‘Not enough’: House Democrats blast Gov. DeSantis budget as status quo

Carlos Guillermo Smith
Democrats say the budget needs to do more for affordable housing, health care and public education.

A handful of House Democrats called Gov. Ron DeSantis‘ proposed $99.7 billion 2022 state budget nothing more than a return to pre-pandemic status quo at a time when Floridians now need much more.

Democratic Reps. Anna V. Eskamani and Carlos Guillermo Smith of Orlando, Angie Nixon of Jacksonville, and Michele Rayner of St. Petersburg said Thursday the Governor was not proposing nearly enough for affordable housing, public education, health care, property insurance, or social services.

“The Governor’s budget proposes a few longstanding Democratic demands, but it’s not enough,” Nixon said, noting statewide shortages of teachers, mental health counselors and even school bus drivers.

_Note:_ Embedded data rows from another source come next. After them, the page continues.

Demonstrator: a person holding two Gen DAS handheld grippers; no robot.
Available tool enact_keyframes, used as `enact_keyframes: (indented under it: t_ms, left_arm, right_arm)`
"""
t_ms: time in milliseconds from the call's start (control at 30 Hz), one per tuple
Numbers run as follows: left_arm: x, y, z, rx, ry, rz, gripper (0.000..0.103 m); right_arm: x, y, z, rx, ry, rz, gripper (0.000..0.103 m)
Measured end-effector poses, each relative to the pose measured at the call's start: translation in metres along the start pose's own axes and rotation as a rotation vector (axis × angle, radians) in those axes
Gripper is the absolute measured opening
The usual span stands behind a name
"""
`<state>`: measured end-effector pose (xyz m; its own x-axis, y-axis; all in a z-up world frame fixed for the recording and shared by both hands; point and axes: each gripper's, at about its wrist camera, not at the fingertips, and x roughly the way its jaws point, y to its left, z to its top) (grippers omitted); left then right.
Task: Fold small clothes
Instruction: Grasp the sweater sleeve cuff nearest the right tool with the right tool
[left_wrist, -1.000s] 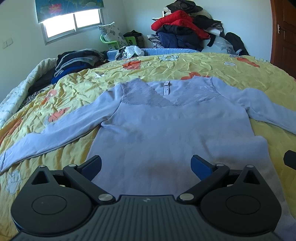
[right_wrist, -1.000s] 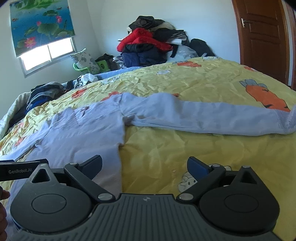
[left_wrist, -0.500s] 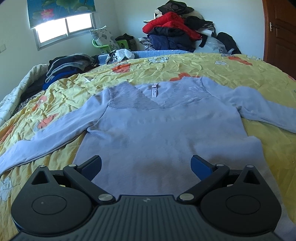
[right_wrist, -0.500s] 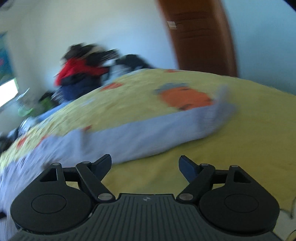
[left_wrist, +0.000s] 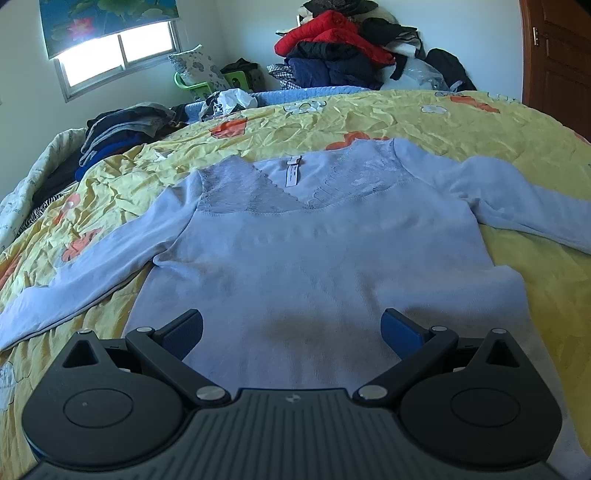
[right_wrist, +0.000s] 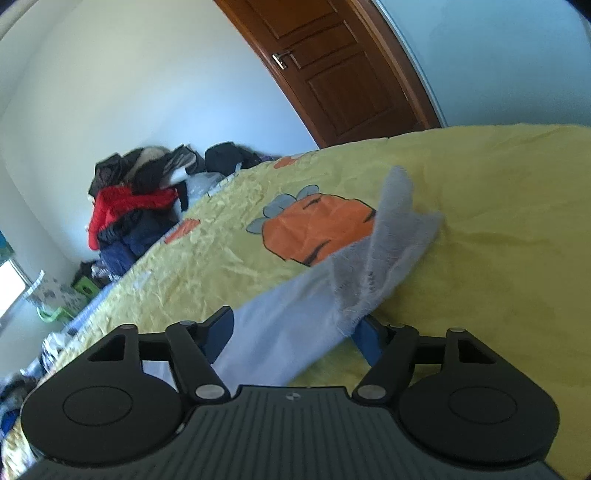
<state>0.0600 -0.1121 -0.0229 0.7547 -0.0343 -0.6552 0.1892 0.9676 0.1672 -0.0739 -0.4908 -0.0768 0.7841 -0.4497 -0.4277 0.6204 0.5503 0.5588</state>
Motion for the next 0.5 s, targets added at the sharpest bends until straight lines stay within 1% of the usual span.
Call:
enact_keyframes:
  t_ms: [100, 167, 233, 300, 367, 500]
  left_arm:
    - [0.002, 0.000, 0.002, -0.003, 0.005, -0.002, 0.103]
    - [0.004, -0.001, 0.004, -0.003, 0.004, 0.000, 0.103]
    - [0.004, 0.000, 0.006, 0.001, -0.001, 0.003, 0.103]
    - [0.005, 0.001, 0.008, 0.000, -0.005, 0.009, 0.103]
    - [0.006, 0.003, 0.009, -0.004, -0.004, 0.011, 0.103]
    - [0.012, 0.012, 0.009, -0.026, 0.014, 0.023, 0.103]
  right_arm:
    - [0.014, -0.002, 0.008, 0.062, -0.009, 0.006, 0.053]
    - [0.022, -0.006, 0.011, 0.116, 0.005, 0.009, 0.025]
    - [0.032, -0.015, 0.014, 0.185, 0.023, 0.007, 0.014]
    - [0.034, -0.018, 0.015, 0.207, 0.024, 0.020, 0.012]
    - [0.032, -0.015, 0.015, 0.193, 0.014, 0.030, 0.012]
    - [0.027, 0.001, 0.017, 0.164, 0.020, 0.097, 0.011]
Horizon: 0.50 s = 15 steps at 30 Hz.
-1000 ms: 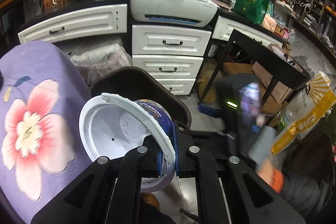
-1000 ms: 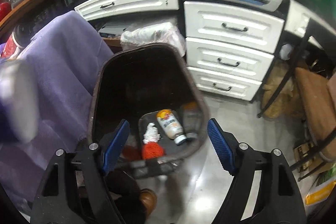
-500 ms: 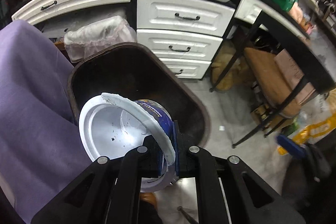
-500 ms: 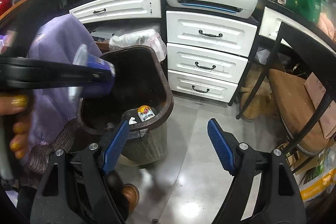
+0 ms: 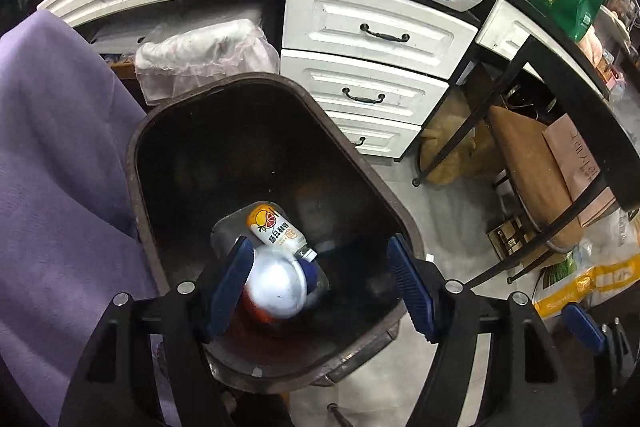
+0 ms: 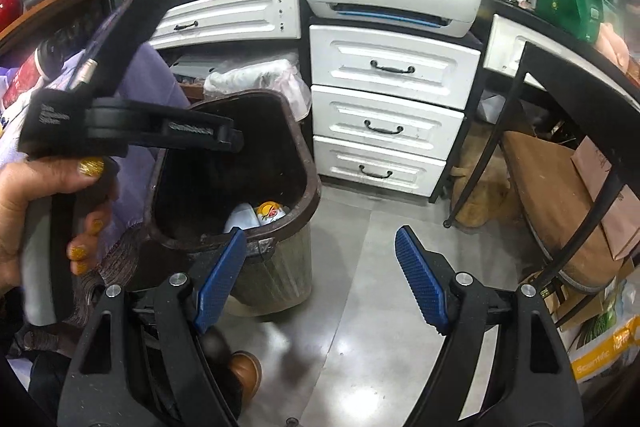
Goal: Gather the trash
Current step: 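Lower the yogurt cup into the bin and open the left tool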
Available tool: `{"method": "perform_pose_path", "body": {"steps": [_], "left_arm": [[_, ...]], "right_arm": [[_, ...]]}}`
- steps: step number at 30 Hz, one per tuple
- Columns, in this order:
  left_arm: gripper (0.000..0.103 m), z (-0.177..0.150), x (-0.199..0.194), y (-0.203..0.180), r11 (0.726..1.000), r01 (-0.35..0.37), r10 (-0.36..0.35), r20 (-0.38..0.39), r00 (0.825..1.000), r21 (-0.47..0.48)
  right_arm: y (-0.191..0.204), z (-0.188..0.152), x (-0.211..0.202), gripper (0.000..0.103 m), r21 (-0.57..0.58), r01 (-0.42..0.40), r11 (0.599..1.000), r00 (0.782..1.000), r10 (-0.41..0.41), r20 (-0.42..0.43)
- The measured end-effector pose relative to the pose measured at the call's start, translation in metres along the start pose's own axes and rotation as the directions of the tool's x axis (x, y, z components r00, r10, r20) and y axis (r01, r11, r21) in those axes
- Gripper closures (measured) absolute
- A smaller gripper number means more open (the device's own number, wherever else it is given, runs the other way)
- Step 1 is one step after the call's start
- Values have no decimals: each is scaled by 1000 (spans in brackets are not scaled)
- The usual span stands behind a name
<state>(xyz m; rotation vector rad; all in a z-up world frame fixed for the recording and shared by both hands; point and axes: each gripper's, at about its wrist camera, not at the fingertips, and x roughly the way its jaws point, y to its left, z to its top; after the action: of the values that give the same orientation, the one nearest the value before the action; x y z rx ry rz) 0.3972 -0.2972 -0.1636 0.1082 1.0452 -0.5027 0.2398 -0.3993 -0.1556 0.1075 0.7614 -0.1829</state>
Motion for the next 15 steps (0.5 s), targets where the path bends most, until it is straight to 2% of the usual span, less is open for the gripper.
{"method": "perform_pose_path", "body": {"steps": [4,8,11,15], "left_arm": [[32,-1,-35,-5,1000,11,-11,75,997,7],[29,-11,-92,-7,1000,-2,-1,165,986,19],[19,-21,-129,-8,998,-28,15,235,972,55],[17,-36,-171,-5,993,-70,40,287,957,97]], "right_arm": [[-8,1,-6,26,28,26,999,999,-27,20],[-10,6,-14,26,39,27,999,999,-28,36],[-1,12,-22,26,28,1,1000,999,-2,54],[20,23,-34,26,4,-70,998,995,69,69]]}}
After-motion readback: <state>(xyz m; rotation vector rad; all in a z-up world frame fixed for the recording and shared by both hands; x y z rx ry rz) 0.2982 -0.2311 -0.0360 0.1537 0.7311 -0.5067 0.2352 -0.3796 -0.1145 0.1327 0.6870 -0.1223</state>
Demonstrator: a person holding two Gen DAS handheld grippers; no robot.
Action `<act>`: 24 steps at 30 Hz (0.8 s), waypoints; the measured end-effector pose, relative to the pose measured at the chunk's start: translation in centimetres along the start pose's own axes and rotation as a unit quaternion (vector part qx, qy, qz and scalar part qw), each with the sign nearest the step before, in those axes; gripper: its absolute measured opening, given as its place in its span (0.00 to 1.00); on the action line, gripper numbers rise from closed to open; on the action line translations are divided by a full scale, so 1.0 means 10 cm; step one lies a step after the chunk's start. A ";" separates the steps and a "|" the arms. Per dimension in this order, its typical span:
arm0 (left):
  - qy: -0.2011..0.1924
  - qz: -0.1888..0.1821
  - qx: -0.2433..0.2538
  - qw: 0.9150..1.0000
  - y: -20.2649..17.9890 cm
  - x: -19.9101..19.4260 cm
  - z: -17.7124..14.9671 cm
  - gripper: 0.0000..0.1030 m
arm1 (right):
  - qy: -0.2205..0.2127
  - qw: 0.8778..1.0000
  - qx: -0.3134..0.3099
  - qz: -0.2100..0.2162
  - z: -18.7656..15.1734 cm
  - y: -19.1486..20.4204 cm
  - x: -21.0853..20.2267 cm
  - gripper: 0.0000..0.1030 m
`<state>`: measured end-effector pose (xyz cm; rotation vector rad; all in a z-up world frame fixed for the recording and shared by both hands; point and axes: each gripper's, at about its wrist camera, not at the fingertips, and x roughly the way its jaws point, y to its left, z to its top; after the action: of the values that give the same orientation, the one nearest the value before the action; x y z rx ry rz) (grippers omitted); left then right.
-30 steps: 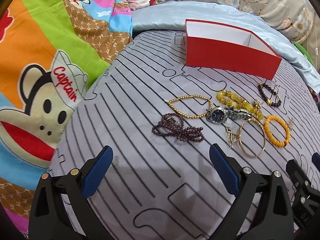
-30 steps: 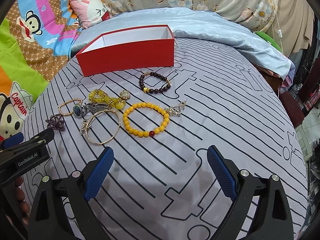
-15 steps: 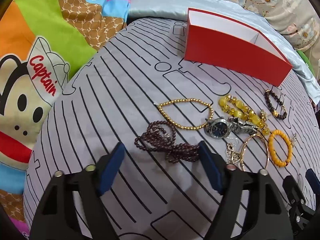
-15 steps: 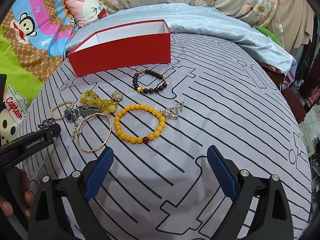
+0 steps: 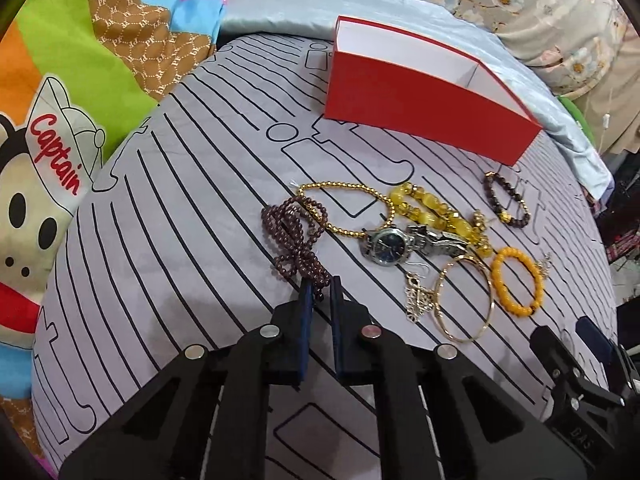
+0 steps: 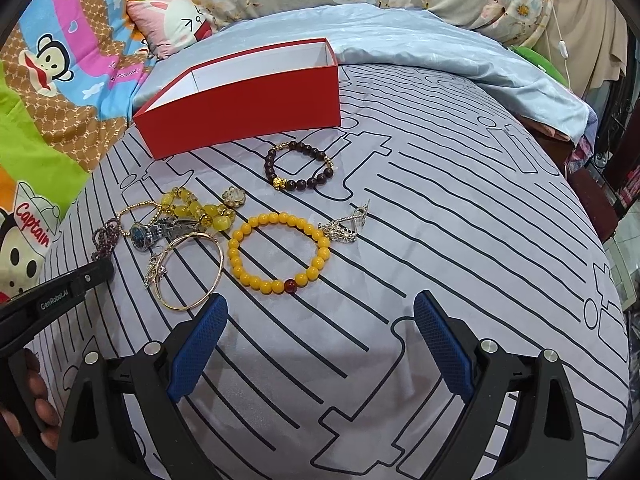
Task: Organize jewelry
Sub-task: 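Lower the left tool onto the dark red bead strand and close it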
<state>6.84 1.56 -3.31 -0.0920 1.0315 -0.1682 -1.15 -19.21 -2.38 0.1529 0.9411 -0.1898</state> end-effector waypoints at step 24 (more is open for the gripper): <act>-0.010 0.007 -0.009 1.000 0.13 -0.09 -0.01 0.58 | -0.001 1.000 0.006 0.001 0.06 -0.04 0.02 0.89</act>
<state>6.40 3.00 -2.78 -0.1030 1.0135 -0.1445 -0.69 -19.76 -2.21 0.1654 0.9375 -0.1938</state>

They also said many of the budget increases they like can be traced to the Governor using federal money allotted Florida through the American Rescue Plan pushed through last spring by President Joe Biden.

Three of them, Eskamani, Smith, and Nixon, were part of the House Democrats’ preemptive strike news conference laying out budget priorities. On Thursday, those priorities remained, as Eskamani repeated her calls for “a budget that prioritizes the need of everyday people, not corporations, not Florida’s most wealthy residents.”

On Thursday, Smith challenged DeSantis’ assertion that his budget fully funds affordable housing by pointing out that in the 2021 Legislative Session the state slashed its annual commitment to the Sadowski Fund for affordable housing by 50%, meaning DeSantis is only meeting half the obligation, but taking credit for full funding.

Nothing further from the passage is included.